Stored items:
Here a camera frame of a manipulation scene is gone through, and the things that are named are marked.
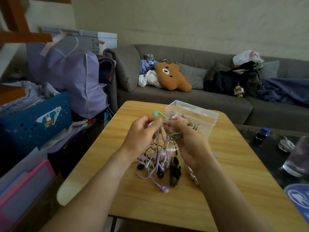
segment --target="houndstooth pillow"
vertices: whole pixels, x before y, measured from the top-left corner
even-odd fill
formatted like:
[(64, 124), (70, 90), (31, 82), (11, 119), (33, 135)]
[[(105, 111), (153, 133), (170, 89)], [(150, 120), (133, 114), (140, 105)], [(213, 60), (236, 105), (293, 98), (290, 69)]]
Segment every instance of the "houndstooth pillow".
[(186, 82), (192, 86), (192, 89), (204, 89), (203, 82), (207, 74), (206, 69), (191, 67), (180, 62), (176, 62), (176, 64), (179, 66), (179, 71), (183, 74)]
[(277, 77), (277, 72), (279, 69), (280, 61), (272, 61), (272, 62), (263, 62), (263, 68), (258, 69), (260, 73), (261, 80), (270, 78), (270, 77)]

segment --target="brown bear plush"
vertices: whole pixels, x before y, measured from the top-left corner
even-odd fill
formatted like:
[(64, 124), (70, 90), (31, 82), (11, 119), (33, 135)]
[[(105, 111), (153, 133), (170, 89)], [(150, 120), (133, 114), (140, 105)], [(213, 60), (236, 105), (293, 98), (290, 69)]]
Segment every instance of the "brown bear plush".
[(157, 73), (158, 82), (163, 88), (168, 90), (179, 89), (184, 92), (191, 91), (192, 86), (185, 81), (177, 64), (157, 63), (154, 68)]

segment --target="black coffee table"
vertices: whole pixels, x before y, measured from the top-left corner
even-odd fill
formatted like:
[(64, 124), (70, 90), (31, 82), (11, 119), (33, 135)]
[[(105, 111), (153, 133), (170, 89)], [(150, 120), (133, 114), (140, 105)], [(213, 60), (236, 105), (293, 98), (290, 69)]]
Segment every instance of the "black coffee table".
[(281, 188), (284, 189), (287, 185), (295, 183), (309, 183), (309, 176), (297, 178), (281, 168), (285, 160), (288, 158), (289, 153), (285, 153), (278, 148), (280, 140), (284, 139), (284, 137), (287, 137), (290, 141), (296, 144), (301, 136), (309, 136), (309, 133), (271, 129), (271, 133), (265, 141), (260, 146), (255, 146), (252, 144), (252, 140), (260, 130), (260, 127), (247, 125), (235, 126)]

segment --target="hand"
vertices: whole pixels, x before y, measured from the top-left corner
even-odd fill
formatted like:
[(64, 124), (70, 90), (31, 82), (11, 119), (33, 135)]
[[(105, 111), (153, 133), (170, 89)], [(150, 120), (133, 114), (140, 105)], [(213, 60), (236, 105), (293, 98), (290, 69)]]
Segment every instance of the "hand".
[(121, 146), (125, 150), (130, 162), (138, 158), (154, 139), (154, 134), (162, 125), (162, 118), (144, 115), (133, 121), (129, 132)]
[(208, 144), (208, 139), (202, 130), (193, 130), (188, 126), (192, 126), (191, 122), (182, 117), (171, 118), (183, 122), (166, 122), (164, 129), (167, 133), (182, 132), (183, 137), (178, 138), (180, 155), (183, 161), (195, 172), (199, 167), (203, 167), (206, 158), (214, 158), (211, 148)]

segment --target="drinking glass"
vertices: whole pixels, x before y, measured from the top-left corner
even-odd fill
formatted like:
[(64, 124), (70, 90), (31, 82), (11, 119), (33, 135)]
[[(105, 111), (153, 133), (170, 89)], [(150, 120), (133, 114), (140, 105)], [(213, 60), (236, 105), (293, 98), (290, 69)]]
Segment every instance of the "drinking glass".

WHAT IS NEEDED » Letter for letter, reproduce every record above and skip the pictures.

FINISHED TASK »
Here a camera frame of a manipulation scene is gone through, and the things that are named are marked.
segment --target="houndstooth pillow"
vertices: whole pixels, x before y, measured from the top-left corner
even-odd fill
formatted like:
[(64, 124), (70, 90), (31, 82), (11, 119), (33, 135)]
[[(105, 111), (153, 133), (170, 89)], [(150, 120), (133, 114), (140, 105)], [(213, 60), (236, 105), (293, 98), (290, 69)]]
Segment every instance of the "houndstooth pillow".
[(186, 82), (192, 86), (192, 89), (204, 89), (203, 82), (207, 74), (206, 69), (191, 67), (180, 62), (176, 62), (176, 64), (179, 66), (179, 71), (183, 74)]
[(277, 77), (277, 72), (279, 69), (280, 61), (272, 61), (272, 62), (263, 62), (263, 68), (258, 69), (260, 73), (261, 80), (270, 78), (270, 77)]

segment --target="brown bear plush"
vertices: whole pixels, x before y, measured from the top-left corner
even-odd fill
formatted like:
[(64, 124), (70, 90), (31, 82), (11, 119), (33, 135)]
[[(105, 111), (153, 133), (170, 89)], [(150, 120), (133, 114), (140, 105)], [(213, 60), (236, 105), (293, 98), (290, 69)]]
Segment every instance of the "brown bear plush".
[(157, 73), (158, 82), (163, 88), (168, 90), (179, 89), (184, 92), (191, 91), (192, 86), (185, 81), (177, 64), (157, 63), (154, 68)]

segment --target="black coffee table"
vertices: whole pixels, x before y, measured from the top-left corner
even-odd fill
formatted like:
[(64, 124), (70, 90), (31, 82), (11, 119), (33, 135)]
[[(105, 111), (153, 133), (170, 89)], [(150, 120), (133, 114), (140, 105)], [(213, 60), (236, 105), (293, 98), (290, 69)]]
Segment every instance of the "black coffee table".
[(281, 188), (284, 189), (287, 185), (295, 183), (309, 183), (309, 176), (297, 178), (281, 168), (285, 160), (288, 158), (289, 153), (285, 153), (278, 148), (280, 140), (284, 139), (284, 137), (287, 137), (290, 141), (296, 144), (301, 136), (309, 136), (309, 133), (271, 129), (271, 133), (265, 141), (260, 146), (255, 146), (252, 144), (252, 140), (260, 130), (260, 127), (247, 125), (235, 126)]

segment --target="hand"
vertices: whole pixels, x before y, measured from the top-left corner
even-odd fill
formatted like:
[(64, 124), (70, 90), (31, 82), (11, 119), (33, 135)]
[[(105, 111), (153, 133), (170, 89)], [(150, 120), (133, 114), (140, 105)], [(213, 60), (236, 105), (293, 98), (290, 69)]]
Segment every instance of the "hand".
[(121, 146), (125, 150), (130, 162), (138, 158), (154, 139), (154, 134), (162, 125), (162, 118), (144, 115), (133, 121), (129, 132)]
[(208, 144), (208, 139), (202, 130), (193, 130), (188, 126), (192, 126), (191, 122), (182, 117), (171, 118), (183, 122), (166, 122), (164, 129), (167, 133), (182, 132), (183, 137), (178, 138), (180, 155), (183, 161), (195, 172), (199, 167), (203, 167), (206, 158), (214, 158), (211, 148)]

segment --target="drinking glass"
vertices: whole pixels, x before y, measured from the top-left corner
even-odd fill
formatted like:
[(64, 124), (70, 90), (31, 82), (11, 119), (33, 135)]
[[(105, 111), (153, 133), (170, 89)], [(150, 120), (133, 114), (140, 105)], [(213, 60), (236, 105), (293, 98), (290, 69)]]
Segment every instance of the "drinking glass".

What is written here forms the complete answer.